▸ TASK TO CARRY OUT: Look through the records below, and whenever a line contains "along", copy it.
** RECORDS PROVIDED follows **
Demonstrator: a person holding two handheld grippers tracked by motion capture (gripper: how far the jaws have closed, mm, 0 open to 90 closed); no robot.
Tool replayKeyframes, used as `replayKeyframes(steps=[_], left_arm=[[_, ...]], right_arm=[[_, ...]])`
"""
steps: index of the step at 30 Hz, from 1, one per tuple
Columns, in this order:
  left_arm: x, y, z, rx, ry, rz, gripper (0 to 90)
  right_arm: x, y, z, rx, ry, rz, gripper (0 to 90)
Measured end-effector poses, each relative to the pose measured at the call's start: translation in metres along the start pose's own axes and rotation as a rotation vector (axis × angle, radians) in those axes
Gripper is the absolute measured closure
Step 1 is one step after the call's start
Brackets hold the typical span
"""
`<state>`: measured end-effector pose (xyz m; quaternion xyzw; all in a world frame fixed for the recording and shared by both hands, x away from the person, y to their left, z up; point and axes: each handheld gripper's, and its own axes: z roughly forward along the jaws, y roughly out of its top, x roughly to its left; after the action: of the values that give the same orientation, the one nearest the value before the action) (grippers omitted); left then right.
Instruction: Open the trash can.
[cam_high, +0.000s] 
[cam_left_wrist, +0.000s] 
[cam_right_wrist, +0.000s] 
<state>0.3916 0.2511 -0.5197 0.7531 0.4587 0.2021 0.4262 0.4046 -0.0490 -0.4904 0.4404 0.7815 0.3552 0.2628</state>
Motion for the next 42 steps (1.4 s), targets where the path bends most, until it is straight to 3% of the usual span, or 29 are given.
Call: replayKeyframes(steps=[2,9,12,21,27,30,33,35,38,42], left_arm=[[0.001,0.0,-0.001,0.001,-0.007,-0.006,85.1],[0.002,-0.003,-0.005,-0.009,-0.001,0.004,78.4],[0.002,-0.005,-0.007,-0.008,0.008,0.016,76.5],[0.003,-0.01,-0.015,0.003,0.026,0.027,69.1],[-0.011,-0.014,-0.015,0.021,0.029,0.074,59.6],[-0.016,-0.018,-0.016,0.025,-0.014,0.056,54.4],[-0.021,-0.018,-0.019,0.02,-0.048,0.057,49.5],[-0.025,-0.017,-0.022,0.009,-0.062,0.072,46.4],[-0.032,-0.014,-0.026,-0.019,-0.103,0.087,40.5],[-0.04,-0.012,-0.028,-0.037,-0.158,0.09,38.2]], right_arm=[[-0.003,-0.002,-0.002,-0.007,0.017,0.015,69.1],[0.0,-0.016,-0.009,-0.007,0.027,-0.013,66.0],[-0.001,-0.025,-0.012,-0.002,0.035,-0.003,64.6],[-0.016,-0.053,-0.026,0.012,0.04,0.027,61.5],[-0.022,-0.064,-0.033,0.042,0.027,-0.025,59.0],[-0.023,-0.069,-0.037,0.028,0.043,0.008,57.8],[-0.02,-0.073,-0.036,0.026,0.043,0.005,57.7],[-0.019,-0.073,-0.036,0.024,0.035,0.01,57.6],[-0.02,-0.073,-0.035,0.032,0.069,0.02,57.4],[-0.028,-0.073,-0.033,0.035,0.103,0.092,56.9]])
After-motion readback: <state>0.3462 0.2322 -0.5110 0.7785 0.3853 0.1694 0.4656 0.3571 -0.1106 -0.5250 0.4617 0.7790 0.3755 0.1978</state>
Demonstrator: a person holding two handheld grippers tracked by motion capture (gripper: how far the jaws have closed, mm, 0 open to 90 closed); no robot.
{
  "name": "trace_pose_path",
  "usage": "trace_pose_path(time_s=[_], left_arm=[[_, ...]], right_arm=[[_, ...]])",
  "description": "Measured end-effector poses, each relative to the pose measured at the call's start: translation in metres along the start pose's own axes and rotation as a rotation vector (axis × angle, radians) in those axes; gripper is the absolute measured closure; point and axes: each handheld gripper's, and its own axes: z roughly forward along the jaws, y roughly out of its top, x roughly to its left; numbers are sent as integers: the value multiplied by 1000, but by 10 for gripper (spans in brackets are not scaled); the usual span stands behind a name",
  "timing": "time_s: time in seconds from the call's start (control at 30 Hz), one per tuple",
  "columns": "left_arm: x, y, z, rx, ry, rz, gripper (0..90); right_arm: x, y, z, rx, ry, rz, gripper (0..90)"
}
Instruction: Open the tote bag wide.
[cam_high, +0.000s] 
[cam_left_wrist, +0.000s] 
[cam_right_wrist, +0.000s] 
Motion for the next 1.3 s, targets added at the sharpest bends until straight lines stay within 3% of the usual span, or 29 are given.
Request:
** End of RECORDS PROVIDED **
▸ RESPONSE FOR THIS EXERCISE:
Measured end-effector poses, each relative to the pose measured at the call's start: translation in metres along the start pose's own axes and rotation as a rotation vector (axis × angle, radians) in those axes
`<state>`: measured end-effector pose (xyz m; quaternion xyzw; all in a world frame fixed for the recording and shared by both hands, x away from the person, y to their left, z up; point and axes: each handheld gripper's, and its own axes: z roughly forward along the jaws, y roughly out of its top, x roughly to its left; after the action: of the values that give the same orientation, the one nearest the value before the action) (grippers omitted); left then right.
  "description": "Measured end-effector poses, each relative to the pose measured at the call's start: translation in metres along the start pose's own axes and rotation as a rotation vector (axis × angle, radians) in those axes; gripper is the absolute measured closure; point and axes: each handheld gripper's, and its own axes: z roughly forward along the jaws, y roughly out of its top, x roughly to its left; numbers are sent as integers: the value multiplied by 1000, but by 10 for gripper (spans in brackets are not scaled); the usual span stands behind a name",

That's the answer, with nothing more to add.